START EXTRACTED MATERIAL

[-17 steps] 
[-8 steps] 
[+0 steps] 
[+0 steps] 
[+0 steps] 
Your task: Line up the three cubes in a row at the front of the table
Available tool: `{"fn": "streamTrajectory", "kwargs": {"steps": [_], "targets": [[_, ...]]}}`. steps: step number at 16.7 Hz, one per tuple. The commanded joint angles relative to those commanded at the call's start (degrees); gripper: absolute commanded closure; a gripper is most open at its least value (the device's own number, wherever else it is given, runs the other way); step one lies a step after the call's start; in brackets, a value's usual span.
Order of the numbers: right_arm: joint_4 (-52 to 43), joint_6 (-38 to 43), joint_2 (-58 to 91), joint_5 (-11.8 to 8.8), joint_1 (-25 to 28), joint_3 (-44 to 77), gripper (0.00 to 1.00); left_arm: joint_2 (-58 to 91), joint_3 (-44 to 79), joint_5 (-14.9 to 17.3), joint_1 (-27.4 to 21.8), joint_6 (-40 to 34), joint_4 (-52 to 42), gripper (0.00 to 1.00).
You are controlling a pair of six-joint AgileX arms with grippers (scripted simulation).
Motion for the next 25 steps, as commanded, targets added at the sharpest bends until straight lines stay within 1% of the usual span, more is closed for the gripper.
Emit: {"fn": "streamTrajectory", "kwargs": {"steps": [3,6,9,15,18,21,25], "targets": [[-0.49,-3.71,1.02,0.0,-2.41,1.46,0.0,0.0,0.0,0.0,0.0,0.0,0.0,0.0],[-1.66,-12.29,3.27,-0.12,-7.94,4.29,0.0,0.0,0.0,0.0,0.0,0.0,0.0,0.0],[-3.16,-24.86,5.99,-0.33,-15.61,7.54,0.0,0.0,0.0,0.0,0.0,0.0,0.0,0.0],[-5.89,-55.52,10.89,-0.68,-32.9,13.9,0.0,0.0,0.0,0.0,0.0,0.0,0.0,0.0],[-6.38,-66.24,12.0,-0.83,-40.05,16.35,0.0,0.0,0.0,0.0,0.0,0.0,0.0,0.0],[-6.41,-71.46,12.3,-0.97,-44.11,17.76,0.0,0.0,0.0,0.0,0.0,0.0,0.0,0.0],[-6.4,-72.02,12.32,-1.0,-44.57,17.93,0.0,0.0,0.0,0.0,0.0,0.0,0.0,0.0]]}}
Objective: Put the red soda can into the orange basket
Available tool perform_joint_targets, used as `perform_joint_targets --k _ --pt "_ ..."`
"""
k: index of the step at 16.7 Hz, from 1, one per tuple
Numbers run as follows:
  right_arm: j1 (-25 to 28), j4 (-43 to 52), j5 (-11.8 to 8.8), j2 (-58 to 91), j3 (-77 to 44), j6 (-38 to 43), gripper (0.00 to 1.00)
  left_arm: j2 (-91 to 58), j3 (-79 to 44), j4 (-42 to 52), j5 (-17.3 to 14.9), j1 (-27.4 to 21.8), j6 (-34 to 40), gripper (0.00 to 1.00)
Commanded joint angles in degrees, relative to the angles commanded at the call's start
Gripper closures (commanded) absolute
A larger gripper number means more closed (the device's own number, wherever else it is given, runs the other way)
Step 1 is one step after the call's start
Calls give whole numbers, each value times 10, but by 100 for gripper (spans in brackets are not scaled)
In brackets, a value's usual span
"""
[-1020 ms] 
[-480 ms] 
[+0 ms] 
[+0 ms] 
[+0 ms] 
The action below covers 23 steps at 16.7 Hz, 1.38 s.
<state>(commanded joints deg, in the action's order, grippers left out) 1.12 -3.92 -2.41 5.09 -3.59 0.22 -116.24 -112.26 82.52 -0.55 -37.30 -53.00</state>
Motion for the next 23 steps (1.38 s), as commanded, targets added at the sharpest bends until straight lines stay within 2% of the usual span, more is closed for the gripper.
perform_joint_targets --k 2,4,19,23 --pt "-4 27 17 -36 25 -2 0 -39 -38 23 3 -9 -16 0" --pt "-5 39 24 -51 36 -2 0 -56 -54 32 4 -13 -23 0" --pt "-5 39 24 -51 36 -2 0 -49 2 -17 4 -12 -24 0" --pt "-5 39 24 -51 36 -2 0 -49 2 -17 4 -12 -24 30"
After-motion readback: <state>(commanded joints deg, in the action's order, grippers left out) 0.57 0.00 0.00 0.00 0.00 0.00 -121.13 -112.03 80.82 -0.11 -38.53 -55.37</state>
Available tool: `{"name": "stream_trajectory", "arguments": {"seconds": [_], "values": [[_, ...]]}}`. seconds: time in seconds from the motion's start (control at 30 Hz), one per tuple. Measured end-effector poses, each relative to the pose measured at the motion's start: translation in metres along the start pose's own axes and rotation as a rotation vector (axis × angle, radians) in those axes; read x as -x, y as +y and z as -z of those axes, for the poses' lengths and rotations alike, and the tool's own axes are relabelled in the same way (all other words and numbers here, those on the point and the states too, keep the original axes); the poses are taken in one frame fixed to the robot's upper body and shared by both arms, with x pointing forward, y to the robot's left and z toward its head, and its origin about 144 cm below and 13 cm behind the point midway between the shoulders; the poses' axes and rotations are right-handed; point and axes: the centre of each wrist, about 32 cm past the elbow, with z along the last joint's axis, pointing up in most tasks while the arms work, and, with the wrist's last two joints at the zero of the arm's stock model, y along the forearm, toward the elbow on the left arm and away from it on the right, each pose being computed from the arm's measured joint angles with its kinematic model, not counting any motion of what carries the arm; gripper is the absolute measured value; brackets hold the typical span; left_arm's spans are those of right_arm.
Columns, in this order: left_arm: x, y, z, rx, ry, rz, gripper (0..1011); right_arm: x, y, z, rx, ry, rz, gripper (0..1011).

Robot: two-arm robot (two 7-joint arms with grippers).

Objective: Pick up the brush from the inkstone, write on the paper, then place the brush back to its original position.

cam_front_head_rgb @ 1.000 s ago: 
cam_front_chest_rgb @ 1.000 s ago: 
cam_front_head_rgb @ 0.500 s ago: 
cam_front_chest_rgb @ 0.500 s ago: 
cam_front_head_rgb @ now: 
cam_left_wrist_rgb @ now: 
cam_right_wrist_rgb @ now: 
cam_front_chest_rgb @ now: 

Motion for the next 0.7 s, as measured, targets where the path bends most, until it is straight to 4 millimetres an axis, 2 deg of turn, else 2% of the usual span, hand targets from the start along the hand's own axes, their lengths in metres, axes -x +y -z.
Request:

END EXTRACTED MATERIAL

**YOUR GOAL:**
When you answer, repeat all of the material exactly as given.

**TASK OUTPUT:**
[-17 steps] 
[-8 steps] 
[+0 steps] 
[+0 steps] 
[+0 steps] 
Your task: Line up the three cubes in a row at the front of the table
Available tool: `{"fn": "streamTrajectory", "kwargs": {"steps": [_], "targets": [[_, ...]]}}`. steps: step number at 16.7 Hz, one per tuple. The commanded joint angles relative to those commanded at the call's start (degrees); gripper: absolute commanded closure; a gripper is most open at its least value (the device's own number, wherever else it is given, runs the other way); step one lies a step after the call's start; in brackets, a value's usual span.
Order of the numbers: right_arm: joint_4 (-52 to 43), joint_6 (-38 to 43), joint_2 (-58 to 91), joint_5 (-11.8 to 8.8), joint_1 (-25 to 28), joint_3 (-44 to 77), gripper (0.00 to 1.00); left_arm: joint_2 (-58 to 91), joint_3 (-44 to 79), joint_5 (-14.9 to 17.3), joint_1 (-27.4 to 21.8), joint_6 (-40 to 34), joint_4 (-52 to 42), gripper (0.00 to 1.00).
You are controlling a pair of six-joint AgileX arms with grippers (scripted simulation).
Motion for the next 25 steps, as commanded, targets added at the sharpest bends until straight lines stay within 1% of the usual span, more is closed for the gripper.
Emit: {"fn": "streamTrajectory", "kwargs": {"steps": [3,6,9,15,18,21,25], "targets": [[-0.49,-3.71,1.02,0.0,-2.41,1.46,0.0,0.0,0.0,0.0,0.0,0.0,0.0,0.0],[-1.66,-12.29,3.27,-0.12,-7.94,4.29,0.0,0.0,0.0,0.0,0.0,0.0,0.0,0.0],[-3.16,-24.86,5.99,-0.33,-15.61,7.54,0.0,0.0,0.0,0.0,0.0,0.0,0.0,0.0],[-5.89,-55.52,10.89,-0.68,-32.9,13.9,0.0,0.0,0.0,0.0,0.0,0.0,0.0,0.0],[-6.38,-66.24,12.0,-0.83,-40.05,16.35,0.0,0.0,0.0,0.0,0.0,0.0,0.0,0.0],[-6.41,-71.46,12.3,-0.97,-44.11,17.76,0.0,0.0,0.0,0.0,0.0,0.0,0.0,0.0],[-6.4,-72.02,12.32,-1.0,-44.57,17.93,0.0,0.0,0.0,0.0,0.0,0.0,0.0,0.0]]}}
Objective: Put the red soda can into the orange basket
Available tool perform_joint_targets, used as `perform_joint_targets --k _ --pt "_ ..."`
"""
k: index of the step at 16.7 Hz, from 1, one per tuple
Numbers run as follows:
  right_arm: j1 (-25 to 28), j4 (-43 to 52), j5 (-11.8 to 8.8), j2 (-58 to 91), j3 (-77 to 44), j6 (-38 to 43), gripper (0.00 to 1.00)
  left_arm: j2 (-91 to 58), j3 (-79 to 44), j4 (-42 to 52), j5 (-17.3 to 14.9), j1 (-27.4 to 21.8), j6 (-34 to 40), gripper (0.00 to 1.00)
Commanded joint angles in degrees, relative to the angles commanded at the call's start
Gripper closures (commanded) absolute
A larger gripper number means more closed (the device's own number, wherever else it is given, runs the other way)
Step 1 is one step after the call's start
Calls give whole numbers, each value times 10, but by 100 for gripper (spans in brackets are not scaled)
In brackets, a value's usual span
"""
[-1020 ms] 
[-480 ms] 
[+0 ms] 
[+0 ms] 
[+0 ms] 
The action below covers 23 steps at 16.7 Hz, 1.38 s.
<state>(commanded joints deg, in the action's order, grippers left out) 1.12 -3.92 -2.41 5.09 -3.59 0.22 -116.24 -112.26 82.52 -0.55 -37.30 -53.00</state>
Motion for the next 23 steps (1.38 s), as commanded, targets added at the sharpest bends until straight lines stay within 2% of the usual span, more is closed for the gripper.
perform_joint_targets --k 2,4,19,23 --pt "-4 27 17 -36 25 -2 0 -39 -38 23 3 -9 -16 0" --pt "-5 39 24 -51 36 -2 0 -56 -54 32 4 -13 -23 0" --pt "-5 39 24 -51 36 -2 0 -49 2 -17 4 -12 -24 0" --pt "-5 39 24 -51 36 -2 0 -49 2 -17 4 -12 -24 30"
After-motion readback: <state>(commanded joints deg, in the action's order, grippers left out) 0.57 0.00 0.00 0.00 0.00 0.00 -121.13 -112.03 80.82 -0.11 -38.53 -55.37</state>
Available tool: `{"name": "stream_trajectory", "arguments": {"seconds": [_], "values": [[_, ...]]}}`. seconds: time in seconds from the motion's start (control at 30 Hz), one per tuple. Measured end-effector poses, each relative to the pose measured at the motion's start: translation in metres along the start pose's own axes and rotation as a rotation vector (axis × angle, radians) in those axes; read x as -x, y as +y and z as -z of those axes, for the poses' lengths and rotations alike, and the tool's own axes are relabelled in the same way (all other words and numbers here, those on the point and the states too, keep the original axes); the poses are taken in one frame fixed to the robot's upper body and shared by both arms, with x pointing forward, y to the robot's left and z toward its head, and its origin about 144 cm below and 13 cm behind the point midway between the shoulders; the poses' axes and rotations are right-handed; point and axes: the centre of each wrist, about 32 cm past the elbow, with z along the last joint's axis, pointing up in most tasks while the arms work, and, with the wrist's last two joints at the zero of the arm's stock model, y along the forearm, toward the elbow on the left arm and away from it on the right, each pose being computed from the arm's measured joint angles with its kinematic model, not counting any motion of what carries the arm; gripper is the absolute measured value; brackets hold the typical span; left_arm's spans are those of right_arm.
Columns, in this order: left_arm: x, y, z, rx, ry, rz, gripper (0..1011); right_arm: x, y, z, rx, ry, rz, gripper (0..1011).

Robot: two-arm robot (two 7-joint arms with grippers).

Objective: Pick up the brush from the inkstone, write on the paper, then place the brush back to its original position.

cam_front_head_rgb @ 1.000 s ago: 
cam_front_chest_rgb @ 1.000 s ago: 
cam_front_head_rgb @ 0.500 s ago: 
cam_front_chest_rgb @ 0.500 s ago: 
cam_front_head_rgb @ now: 
cam_left_wrist_rgb @ now: 
cam_right_wrist_rgb @ now: 
cam_front_chest_rgb @ now: 

Motion for the next 0.7 s, as measured, targets where the path bends most, until it is straight to 4 millimetres an axis, 2 deg of turn, else 2% of the usual span, hand targets from the start along the hand's own axes, their lengths in metres, axes -x +y -z.
Request:

Nothing more remains to be added to the answer.